Many factors that affect the equity and efficiency of the highway user fee structure have changed since the last 1982 Federal HCAS. User fees have been modified several times, the composition of the highway program has changed, and the use of the highway system for personal and freight transportation has changed. These changes are reflected in equity ratios estimated for the various classes of vehicles analyzed in this study. In general, the overall equity of highway user fees as measured by ratios of Federal user fees paid by different vehicle classes to their shares of Federal HTF obligations, has improved since 1982. However, improvements within and among vehicle classes could be realized with changes to the current user fee structure.
Decisions that could significantly affect estimates of future highway cost responsibility will be made soon.
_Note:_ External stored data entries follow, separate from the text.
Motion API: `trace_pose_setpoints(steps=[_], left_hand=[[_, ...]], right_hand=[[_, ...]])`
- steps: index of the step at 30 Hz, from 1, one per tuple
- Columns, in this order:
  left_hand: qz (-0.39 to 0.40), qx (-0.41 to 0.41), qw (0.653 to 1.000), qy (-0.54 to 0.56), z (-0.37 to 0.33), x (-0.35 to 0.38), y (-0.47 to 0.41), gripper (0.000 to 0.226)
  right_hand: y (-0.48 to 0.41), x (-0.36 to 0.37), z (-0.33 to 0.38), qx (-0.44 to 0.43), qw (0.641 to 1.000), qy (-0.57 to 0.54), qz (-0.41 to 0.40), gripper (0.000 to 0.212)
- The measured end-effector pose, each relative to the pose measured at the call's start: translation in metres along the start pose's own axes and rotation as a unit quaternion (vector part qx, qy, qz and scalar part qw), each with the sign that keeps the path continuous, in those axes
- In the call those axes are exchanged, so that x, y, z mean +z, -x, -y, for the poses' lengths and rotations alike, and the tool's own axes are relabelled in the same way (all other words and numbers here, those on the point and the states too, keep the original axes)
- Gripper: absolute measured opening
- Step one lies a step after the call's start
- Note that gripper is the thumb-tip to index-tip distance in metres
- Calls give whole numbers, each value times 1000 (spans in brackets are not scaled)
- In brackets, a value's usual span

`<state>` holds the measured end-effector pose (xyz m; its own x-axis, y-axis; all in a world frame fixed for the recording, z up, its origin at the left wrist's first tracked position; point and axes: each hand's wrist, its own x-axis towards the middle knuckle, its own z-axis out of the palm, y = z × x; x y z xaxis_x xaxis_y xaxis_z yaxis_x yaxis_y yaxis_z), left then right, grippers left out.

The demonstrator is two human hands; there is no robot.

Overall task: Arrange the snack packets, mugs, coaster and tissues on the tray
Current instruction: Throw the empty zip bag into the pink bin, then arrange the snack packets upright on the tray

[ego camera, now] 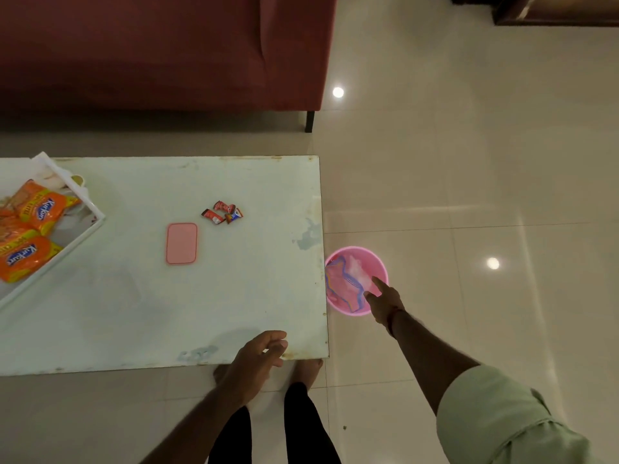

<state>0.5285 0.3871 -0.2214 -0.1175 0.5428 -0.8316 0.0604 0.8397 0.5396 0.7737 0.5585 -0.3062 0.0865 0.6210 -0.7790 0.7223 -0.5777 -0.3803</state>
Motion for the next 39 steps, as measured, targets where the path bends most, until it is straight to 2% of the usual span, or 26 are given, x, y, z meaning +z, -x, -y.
trace_pose_setpoints(steps=[6, 11, 16, 20, 25, 30, 39], left_hand=[[-3, 22, 1000, 8, -10, 0, 6, 21], [-64, 109, 985, -118, -12, -19, 9, 33], [-158, 207, 900, -350, -11, -55, 12, 55], [-192, 211, 858, -427, -12, -93, 22, 64], [-271, 213, 807, -480, -3, -162, 51, 74], [-291, 192, 807, -476, 16, -239, 84, 81], [-349, 170, 795, -467, 59, -372, 133, 77]], right_hand=[[15, 3, 6, -28, 999, 34, 12, 59], [38, 12, 25, -88, 991, 103, 5, 64], [74, 30, 47, -135, 970, 199, -40, 73], [107, 49, 68, -185, 947, 252, -76, 79], [155, 80, 101, -239, 919, 296, -104, 82], [205, 121, 141, -289, 891, 326, -125, 84], [274, 236, 229, -359, 863, 335, -123, 84]])
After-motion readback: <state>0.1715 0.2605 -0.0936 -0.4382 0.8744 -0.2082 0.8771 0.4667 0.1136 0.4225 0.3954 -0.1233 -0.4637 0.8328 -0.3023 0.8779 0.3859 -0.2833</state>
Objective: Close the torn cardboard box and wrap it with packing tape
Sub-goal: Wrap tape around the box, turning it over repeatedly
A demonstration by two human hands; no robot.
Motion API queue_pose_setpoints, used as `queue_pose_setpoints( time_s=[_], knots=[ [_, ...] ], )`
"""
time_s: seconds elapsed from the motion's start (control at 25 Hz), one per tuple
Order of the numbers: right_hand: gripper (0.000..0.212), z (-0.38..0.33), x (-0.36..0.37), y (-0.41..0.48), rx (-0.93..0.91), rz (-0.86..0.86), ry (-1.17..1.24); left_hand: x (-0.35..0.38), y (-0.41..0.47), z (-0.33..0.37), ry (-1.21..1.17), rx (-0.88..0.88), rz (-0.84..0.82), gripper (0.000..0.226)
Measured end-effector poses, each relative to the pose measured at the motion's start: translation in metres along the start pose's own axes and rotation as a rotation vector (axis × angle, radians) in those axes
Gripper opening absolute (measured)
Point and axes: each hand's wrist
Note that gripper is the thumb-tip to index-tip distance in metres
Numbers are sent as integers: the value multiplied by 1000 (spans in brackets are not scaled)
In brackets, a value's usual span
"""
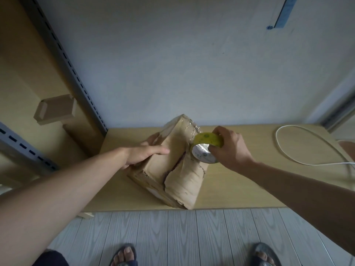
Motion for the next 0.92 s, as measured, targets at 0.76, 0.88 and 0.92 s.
queue_pose_setpoints(
  time_s=[0.76, 0.88, 0.92],
  knots=[
    [24, -45, 26, 13, 109, -169, 121, 67, 14, -6, 675, -31, 532, 88],
    [24, -50, 21, 13, 100, -165, 101, 70, 16, -2, 657, -59, 550, 80],
    [22, -51, 18, 13, 104, -160, 73, 71, 16, -2, 655, -67, 555, 77]
  ],
)
Point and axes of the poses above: each hand's wrist, its own y-axis towards the middle knuckle, its own x-axis out of the palm, z = x × y, and after that the axes turned 6 degrees about -x, right-handed
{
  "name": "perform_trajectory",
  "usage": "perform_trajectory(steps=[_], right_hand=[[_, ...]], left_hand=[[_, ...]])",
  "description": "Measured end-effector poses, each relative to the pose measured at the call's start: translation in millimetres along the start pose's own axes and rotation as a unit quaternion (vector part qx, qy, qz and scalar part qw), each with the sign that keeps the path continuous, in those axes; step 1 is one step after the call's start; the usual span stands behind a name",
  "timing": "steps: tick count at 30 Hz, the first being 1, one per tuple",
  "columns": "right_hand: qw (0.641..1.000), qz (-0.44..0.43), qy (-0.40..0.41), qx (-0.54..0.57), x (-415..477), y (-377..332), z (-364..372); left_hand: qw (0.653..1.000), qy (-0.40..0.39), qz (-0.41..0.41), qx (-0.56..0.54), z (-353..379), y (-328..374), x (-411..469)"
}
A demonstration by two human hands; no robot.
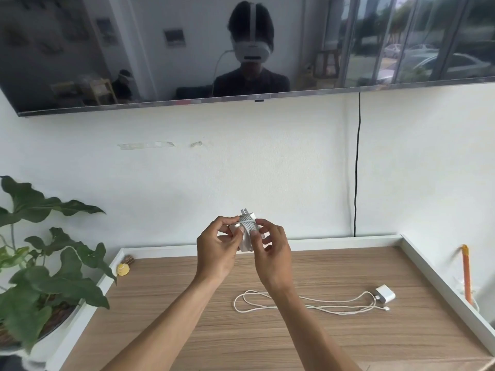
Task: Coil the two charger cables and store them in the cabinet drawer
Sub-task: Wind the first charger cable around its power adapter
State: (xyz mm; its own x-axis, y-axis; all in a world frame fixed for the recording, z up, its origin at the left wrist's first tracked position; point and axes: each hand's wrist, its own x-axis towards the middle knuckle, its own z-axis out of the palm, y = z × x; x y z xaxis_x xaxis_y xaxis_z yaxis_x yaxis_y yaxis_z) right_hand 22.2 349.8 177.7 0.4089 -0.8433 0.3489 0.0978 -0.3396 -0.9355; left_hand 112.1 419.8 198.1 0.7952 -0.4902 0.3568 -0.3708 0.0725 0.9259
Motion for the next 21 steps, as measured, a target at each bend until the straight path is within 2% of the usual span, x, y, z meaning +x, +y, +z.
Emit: perform_trajectory(steps=[8, 14, 16, 19, 21], right_hand=[[0.999, 0.032, 0.006, 0.016, -1, 2, 5], [0.998, 0.060, -0.005, 0.022, 4, 9, -6], [0.993, 0.097, -0.050, 0.036, 9, 9, -15], [0.973, 0.127, -0.177, 0.070, 14, 11, -26], [0.967, 0.128, -0.213, 0.059, 15, 15, -28]], left_hand=[[1.000, -0.009, -0.019, -0.006, -3, -9, 1], [0.993, -0.013, -0.080, -0.082, -5, -13, -4], [0.986, -0.038, -0.109, -0.121, -8, -13, -6], [0.978, -0.061, -0.143, -0.138, -13, -20, -9], [0.974, -0.060, -0.162, -0.145, -16, -27, -10]])
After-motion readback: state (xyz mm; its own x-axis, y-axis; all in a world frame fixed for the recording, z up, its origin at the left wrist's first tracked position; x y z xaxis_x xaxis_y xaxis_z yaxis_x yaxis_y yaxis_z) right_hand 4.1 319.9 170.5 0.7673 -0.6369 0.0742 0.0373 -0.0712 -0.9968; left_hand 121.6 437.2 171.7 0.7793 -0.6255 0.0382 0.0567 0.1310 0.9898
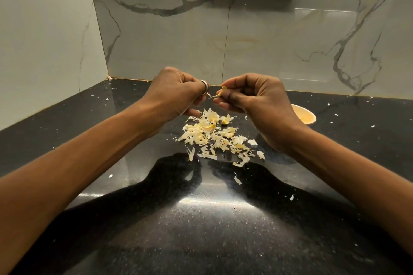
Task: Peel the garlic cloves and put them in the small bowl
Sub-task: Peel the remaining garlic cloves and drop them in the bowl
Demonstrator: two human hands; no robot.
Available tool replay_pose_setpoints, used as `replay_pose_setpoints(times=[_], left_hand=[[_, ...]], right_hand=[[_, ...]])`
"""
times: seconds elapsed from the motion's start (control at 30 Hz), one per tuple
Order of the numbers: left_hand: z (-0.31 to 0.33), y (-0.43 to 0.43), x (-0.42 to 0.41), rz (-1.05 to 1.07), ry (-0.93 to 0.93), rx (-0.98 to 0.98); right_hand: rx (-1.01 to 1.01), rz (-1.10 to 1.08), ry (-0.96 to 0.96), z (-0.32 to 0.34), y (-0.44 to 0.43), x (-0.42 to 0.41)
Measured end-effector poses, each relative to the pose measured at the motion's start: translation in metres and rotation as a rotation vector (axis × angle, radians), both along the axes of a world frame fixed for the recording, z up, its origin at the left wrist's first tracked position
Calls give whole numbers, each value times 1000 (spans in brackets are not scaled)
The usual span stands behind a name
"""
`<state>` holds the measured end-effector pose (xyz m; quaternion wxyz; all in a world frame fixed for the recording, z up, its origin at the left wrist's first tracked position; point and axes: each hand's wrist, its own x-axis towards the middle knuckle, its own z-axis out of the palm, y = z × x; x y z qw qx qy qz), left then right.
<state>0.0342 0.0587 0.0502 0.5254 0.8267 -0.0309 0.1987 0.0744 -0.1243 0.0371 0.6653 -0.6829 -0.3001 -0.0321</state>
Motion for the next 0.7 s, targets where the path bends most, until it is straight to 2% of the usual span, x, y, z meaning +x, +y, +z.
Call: replay_pose_setpoints(times=[0.17, 0.37, 0.7], left_hand=[[2, 4, 3, 82, -45, 10], [-2, -6, -1, -40, -111, 131], [-3, -4, -1, -79, -97, 161]], right_hand=[[-36, -26, -36, 2, -2, 1], [-157, -61, -171, -4, 0, 1], [-224, -117, -326, -5, 1, 2]])
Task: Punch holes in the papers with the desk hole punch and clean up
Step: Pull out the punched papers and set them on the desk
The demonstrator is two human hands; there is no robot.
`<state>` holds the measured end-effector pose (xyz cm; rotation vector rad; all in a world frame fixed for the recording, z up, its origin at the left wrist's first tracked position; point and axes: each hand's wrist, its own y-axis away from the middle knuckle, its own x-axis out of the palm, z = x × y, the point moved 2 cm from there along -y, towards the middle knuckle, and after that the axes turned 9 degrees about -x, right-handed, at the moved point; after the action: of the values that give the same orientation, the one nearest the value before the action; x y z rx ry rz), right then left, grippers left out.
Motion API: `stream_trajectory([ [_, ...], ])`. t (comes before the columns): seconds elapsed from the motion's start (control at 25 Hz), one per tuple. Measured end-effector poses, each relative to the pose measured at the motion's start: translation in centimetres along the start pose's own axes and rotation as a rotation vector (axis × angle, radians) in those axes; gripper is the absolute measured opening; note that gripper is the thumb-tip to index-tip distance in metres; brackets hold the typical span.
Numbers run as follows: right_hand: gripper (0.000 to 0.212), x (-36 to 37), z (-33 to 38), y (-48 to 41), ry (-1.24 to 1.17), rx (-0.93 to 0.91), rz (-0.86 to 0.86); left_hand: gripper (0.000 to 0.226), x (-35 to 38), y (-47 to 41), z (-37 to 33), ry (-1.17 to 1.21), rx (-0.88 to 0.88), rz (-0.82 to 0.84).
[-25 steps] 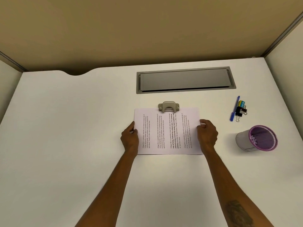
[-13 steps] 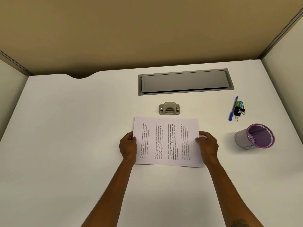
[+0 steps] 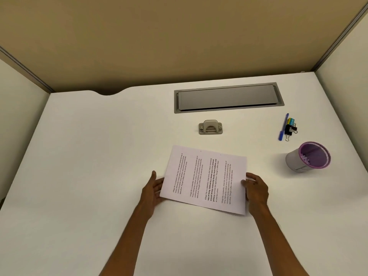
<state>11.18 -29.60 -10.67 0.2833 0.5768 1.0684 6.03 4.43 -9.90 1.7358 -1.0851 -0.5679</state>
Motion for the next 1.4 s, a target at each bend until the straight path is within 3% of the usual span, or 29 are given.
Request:
stream_trajectory([
  [0.12, 0.034, 0.3, -1.1, 1.9, -0.066, 0.039, -0.047, 0.062, 0.2, 0.1, 2.1, 0.330, 0.044, 0.074],
  [0.2, 0.037, 0.9, -1.8, 3.6, -0.144, 0.105, -0.049, 0.058, 1.1, 0.4, 3.2, 0.373, 0.097, 0.042],
  [0.36, 0.039, 2.3, -3.5, 7.1, -0.300, 0.234, 0.038, 0.030, 3.3, 1.2, 4.7, 0.123, 0.252, -0.041],
  [0.6, 0.022, 1.3, -2.3, 5.4, -0.373, 0.255, 0.083, 0.052, 2.3, 0.8, 3.7, -0.088, 0.329, -0.086],
  [0.68, 0.025, 0.8, -1.0, 3.2, -0.286, 0.259, 0.206, 0.051, 1.2, 0.6, 2.9, -0.156, 0.315, -0.091],
  [0.84, 0.035, 1.3, 1.2, 0.3, -0.011, 0.199, 0.558, 0.045, 0.2, 0.4, 1.3, -0.192, 0.276, -0.031],
  [0.96, 0.039, 3.4, 2.6, 0.4, 0.151, 0.087, 0.697, 0.033, 0.5, 0.1, 1.3, -0.124, 0.242, -0.079],
  [1.16, 0.026, 8.0, 4.2, 1.7, 0.382, -0.243, 0.685, 0.032, 2.1, 0.5, 2.5, -0.179, 0.342, -0.152],
  [1.4, 0.016, 7.8, 5.1, 2.7, 0.242, -0.312, 0.614, 0.029, 3.3, 2.4, -0.5, -0.159, 0.522, -0.090],
])
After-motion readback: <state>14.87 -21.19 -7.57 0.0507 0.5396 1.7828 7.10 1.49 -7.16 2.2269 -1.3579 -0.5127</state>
The first decision is the reauthorization of surface transportation programs. This study has assumed that the distribution of program costs will be similar to the current distribution, but if major changes were made in reauthorization, these assumptions would no longer be valid and future distributions of highway cost responsibility could change significantly. The second factor that could significantly affect decisions regarding potential Federal user fee changes to improve equity is the uncertainty regarding future TS&W policy. If any changes in TS&W policy were proposed, cost recovery issues should be examined, and if any significant changes in TS&W limits are implemented, user fee options, including the potential for significantly improving user fee equity through a national WDT, could be evaluated. Table ES-8 summarizes key findings in this 1997 Federal HCAS.
More frequent cost allocation studies in the future would provide valuable information not only about user fee equity but also intermodal subsidy issues, changes in social costs of highway transportation, and other policy issues. Several States routinely update their HCASs, and the same will be done for Federal cost allocation. Periodic updates would allow emerging issues to be analyzed in a timely fashion, much in the same way that the Department's C&P Report has considered emerging issues in recent years. Further, additional research is planned to refine estimates of social costs of highways, the economic efficiency of alternative user fee structures, continuation of improvements to pavement distress analyses, and other technical improvements to various aspects of HCA that will allow continuous improvement in estimates of highway-related costs and user fee payments by different vehicle classes that can inform user fee and other policy decisions.